**To do**. Leaving out all pictures, copy the lines below exactly, from the line with "Here a camera" to the last line, both ends included.

══ Working data

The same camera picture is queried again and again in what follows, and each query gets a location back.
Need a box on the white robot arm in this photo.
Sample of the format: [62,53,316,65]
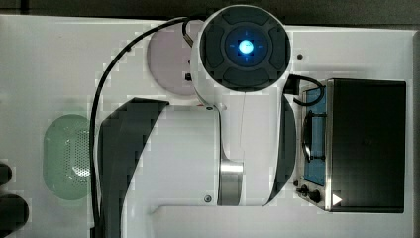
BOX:
[91,5,296,238]

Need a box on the green perforated strainer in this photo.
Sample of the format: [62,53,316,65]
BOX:
[43,114,90,200]

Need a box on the black cylinder near strainer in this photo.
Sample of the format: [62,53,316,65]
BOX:
[0,163,13,185]

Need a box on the lilac round plate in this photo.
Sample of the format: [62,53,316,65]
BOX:
[147,23,194,96]

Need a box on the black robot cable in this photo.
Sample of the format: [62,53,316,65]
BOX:
[88,16,199,230]

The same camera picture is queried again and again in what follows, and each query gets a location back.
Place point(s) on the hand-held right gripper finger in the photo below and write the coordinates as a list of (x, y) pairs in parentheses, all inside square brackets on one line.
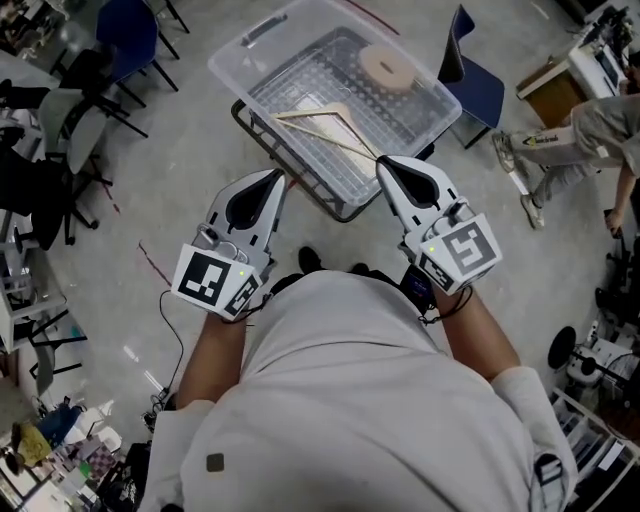
[(400, 205), (445, 187)]

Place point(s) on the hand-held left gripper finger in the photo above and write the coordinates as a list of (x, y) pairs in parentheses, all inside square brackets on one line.
[(217, 210), (275, 215)]

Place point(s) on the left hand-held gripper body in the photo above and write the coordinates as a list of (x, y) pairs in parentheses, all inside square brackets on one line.
[(210, 280)]

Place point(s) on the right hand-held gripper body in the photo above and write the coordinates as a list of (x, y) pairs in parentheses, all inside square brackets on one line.
[(465, 250)]

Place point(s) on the wooden clothes hanger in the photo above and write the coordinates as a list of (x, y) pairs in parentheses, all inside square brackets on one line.
[(300, 114)]

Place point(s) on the clear plastic storage bin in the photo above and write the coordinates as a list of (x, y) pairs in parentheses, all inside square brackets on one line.
[(235, 77)]

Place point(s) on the person's right forearm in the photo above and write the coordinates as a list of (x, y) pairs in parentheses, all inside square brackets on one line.
[(480, 340)]

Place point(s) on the person's left forearm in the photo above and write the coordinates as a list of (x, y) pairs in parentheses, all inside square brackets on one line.
[(210, 360)]

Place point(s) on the person's legs in black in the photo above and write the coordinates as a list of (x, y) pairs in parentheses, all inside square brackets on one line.
[(310, 260)]

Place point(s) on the black metal low table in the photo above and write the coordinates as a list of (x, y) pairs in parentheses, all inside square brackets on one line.
[(342, 218)]

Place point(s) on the blue chair with dark back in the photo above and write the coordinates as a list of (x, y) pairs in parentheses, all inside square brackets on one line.
[(480, 95)]

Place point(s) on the black round disc stand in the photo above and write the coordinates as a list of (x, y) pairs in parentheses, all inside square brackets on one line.
[(561, 347)]

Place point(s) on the tan tape roll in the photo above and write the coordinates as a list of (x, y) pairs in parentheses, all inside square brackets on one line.
[(372, 70)]

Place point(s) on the wooden cabinet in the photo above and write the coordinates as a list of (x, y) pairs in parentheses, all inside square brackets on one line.
[(550, 95)]

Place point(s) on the grey chair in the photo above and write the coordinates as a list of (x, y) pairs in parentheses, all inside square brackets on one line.
[(85, 135)]

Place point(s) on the black wheeled stand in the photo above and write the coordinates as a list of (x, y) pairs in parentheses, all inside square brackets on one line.
[(617, 300)]

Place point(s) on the white rounded device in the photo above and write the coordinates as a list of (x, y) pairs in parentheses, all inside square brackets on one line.
[(587, 367)]

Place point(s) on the person's white shirt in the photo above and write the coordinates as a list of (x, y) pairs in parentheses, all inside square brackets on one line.
[(350, 400)]

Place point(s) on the black office chair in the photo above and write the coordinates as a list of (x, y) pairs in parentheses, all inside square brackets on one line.
[(30, 195)]

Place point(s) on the white desk with equipment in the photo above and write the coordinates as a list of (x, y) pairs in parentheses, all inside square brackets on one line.
[(590, 65)]

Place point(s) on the blue chair with black legs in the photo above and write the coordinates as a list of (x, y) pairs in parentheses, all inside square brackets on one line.
[(125, 30)]

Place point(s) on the checkered board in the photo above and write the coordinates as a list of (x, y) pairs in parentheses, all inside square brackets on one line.
[(105, 457)]

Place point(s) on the white shelf unit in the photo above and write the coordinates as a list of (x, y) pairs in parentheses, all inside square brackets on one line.
[(595, 440)]

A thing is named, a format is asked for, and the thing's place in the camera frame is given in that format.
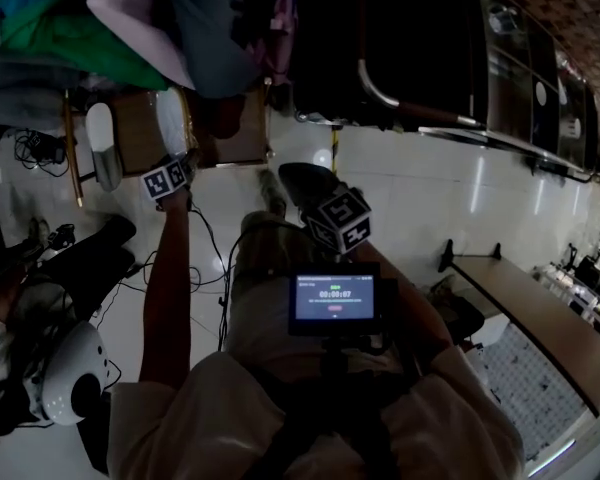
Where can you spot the brown table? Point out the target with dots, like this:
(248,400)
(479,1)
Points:
(530,308)

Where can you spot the pale garment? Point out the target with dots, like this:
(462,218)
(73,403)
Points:
(130,18)

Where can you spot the green garment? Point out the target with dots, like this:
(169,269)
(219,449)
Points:
(80,48)

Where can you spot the person's white shirt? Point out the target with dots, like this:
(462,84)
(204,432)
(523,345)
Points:
(190,418)

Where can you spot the yellow black hazard tape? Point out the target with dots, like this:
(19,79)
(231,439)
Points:
(336,153)

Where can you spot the black chest-mounted monitor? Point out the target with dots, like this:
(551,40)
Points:
(335,298)

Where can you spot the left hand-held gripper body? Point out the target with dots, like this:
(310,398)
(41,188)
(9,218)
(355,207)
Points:
(164,180)

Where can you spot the white metal rack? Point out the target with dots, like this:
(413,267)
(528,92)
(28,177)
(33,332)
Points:
(585,308)

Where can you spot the purple garment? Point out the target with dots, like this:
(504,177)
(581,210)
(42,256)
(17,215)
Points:
(282,13)

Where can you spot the white patterned mat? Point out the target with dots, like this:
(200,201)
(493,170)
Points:
(530,393)

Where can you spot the white bowl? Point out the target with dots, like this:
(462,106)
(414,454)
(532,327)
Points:
(540,93)

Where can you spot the dark grey garment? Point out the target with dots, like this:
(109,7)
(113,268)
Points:
(20,83)

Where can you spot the black chest harness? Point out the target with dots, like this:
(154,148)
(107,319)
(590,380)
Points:
(330,418)

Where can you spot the person's left forearm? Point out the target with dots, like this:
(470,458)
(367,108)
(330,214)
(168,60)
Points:
(162,278)

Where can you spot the white rounded device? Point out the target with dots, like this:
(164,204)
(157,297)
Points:
(70,368)

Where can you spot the brown wooden shoe rack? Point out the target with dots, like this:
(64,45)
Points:
(135,133)

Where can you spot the black office chair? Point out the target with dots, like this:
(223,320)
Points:
(587,268)

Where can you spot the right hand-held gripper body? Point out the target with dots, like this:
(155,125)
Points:
(340,218)

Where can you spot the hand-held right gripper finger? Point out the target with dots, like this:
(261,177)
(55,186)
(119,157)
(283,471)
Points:
(315,180)
(292,193)

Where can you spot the small black device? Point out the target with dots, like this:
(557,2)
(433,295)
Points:
(62,235)

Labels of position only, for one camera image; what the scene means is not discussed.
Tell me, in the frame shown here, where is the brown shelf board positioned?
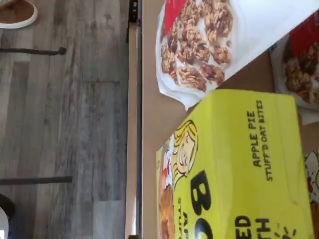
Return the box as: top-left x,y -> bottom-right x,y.
141,0 -> 319,239

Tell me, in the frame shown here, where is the black metal leg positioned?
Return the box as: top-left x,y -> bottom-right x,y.
0,46 -> 67,56
0,176 -> 73,186

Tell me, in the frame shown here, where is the white round stool brown top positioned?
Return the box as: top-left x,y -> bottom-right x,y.
0,0 -> 38,29

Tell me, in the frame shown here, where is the white granola bag red label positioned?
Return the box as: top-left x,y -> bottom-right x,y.
270,9 -> 319,125
155,0 -> 319,112

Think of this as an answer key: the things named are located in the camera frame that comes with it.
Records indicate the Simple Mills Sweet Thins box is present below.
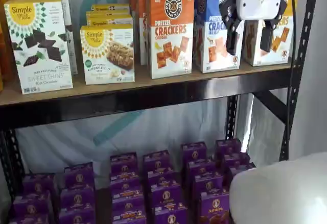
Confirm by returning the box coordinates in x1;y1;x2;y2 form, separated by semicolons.
17;0;79;76
4;0;74;95

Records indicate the yellow white pretzel crackers box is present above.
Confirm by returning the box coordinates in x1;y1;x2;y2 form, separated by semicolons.
242;0;301;67

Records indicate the black metal shelf rack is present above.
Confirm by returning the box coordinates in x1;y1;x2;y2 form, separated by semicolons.
14;0;291;178

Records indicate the purple Annie's snack box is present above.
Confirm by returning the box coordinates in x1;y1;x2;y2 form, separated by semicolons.
110;152;138;176
147;170;177;189
181;142;207;162
109;172;141;193
199;192;230;224
60;187;96;211
216;139;242;156
222;153;250;168
63;162;95;188
111;188;145;211
9;213;49;224
22;173;58;196
186;159;217;178
112;206;148;224
58;208;97;224
228;162;256;181
193;175;223;194
13;192;53;216
143;150;171;173
150;184;182;208
152;205;189;224

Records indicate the Simple Mills almond bars box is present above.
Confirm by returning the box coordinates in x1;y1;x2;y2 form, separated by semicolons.
86;17;133;27
91;4;130;12
79;24;135;86
86;10;131;19

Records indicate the plain orange snack box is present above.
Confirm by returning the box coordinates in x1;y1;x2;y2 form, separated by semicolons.
0;0;17;82
0;21;5;93

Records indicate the wooden shelf board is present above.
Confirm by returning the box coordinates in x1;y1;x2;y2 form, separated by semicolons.
0;62;292;106

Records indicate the blue pretzel crackers box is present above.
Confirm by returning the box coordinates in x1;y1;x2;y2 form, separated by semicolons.
195;0;245;73

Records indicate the black metal shelf beam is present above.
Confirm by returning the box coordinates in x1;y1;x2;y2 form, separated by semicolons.
0;69;292;130

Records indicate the black diagonal shelf brace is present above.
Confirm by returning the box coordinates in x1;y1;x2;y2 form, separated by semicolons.
252;90;289;124

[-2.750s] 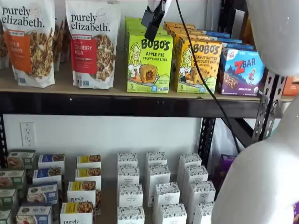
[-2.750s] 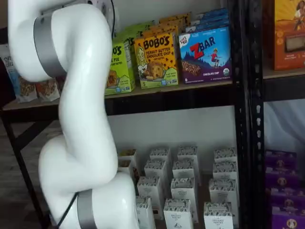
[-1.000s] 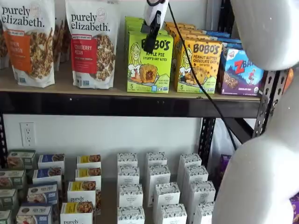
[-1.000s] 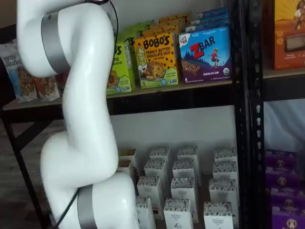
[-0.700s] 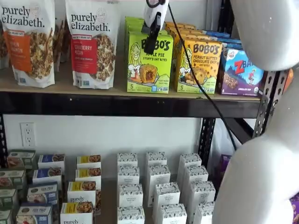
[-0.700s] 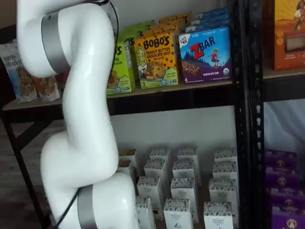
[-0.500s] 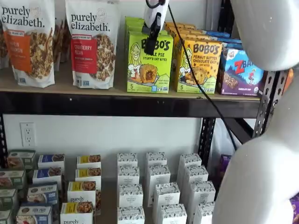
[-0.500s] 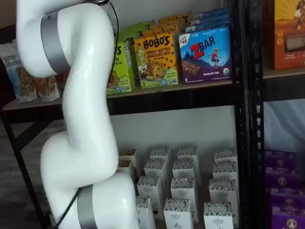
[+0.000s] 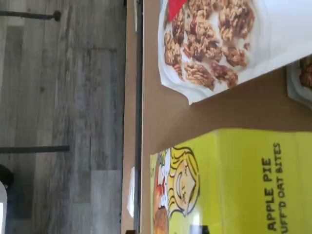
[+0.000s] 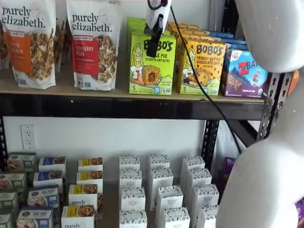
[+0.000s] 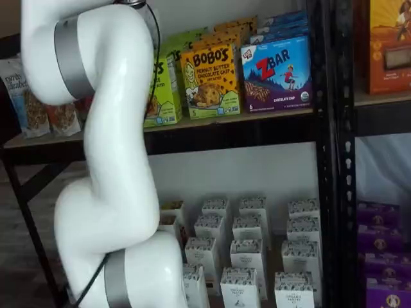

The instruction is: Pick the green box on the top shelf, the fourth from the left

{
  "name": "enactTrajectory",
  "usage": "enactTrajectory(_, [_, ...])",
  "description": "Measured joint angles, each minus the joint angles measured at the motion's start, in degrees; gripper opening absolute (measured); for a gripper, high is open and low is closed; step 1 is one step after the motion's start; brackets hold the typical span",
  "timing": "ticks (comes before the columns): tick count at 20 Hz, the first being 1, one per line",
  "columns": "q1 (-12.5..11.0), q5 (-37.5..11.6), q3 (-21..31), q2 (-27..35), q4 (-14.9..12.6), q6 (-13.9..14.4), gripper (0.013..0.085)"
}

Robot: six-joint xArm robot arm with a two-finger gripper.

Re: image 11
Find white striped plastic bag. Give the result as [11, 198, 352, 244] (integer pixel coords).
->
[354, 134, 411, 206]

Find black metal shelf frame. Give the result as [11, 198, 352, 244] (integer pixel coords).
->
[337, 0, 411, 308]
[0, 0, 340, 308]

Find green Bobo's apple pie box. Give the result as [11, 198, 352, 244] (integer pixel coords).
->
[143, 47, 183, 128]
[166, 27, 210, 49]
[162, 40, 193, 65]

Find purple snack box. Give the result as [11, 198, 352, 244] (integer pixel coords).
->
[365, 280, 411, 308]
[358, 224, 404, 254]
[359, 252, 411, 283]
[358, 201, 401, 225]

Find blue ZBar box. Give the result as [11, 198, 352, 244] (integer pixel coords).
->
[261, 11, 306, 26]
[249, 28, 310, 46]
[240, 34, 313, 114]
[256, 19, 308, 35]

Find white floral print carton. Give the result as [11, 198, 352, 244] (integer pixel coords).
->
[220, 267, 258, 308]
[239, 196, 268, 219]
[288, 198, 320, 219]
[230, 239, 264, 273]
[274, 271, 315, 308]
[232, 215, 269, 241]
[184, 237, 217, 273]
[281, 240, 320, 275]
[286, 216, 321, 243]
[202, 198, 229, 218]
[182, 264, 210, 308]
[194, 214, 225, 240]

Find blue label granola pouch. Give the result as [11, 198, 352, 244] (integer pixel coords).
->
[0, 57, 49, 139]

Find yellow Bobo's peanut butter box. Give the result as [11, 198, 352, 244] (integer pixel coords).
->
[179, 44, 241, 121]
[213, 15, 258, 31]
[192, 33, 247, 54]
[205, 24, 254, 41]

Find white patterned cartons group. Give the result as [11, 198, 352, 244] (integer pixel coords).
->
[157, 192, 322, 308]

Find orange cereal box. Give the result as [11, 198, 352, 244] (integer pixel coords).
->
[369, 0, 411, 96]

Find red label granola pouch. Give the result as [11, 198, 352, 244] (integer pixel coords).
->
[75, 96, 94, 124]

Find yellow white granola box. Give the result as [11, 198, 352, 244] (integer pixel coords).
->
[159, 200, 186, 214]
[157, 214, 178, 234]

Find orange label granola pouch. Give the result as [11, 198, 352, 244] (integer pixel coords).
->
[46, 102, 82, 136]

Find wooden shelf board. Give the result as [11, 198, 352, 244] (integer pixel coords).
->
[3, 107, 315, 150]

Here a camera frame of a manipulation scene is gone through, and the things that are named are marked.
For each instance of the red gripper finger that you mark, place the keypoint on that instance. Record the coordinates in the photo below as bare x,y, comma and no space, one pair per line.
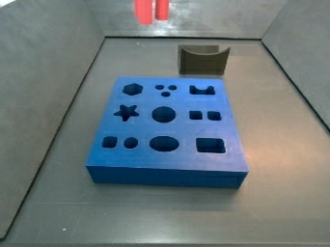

════

**Task solution**.
Here a camera frame of a manipulation scene is gone through, and the things that are named are marked.
For each instance of the red gripper finger that you mark, place the keypoint on that instance. Record the coordinates in the photo below as bare x,y, comma and no space, one pair per line.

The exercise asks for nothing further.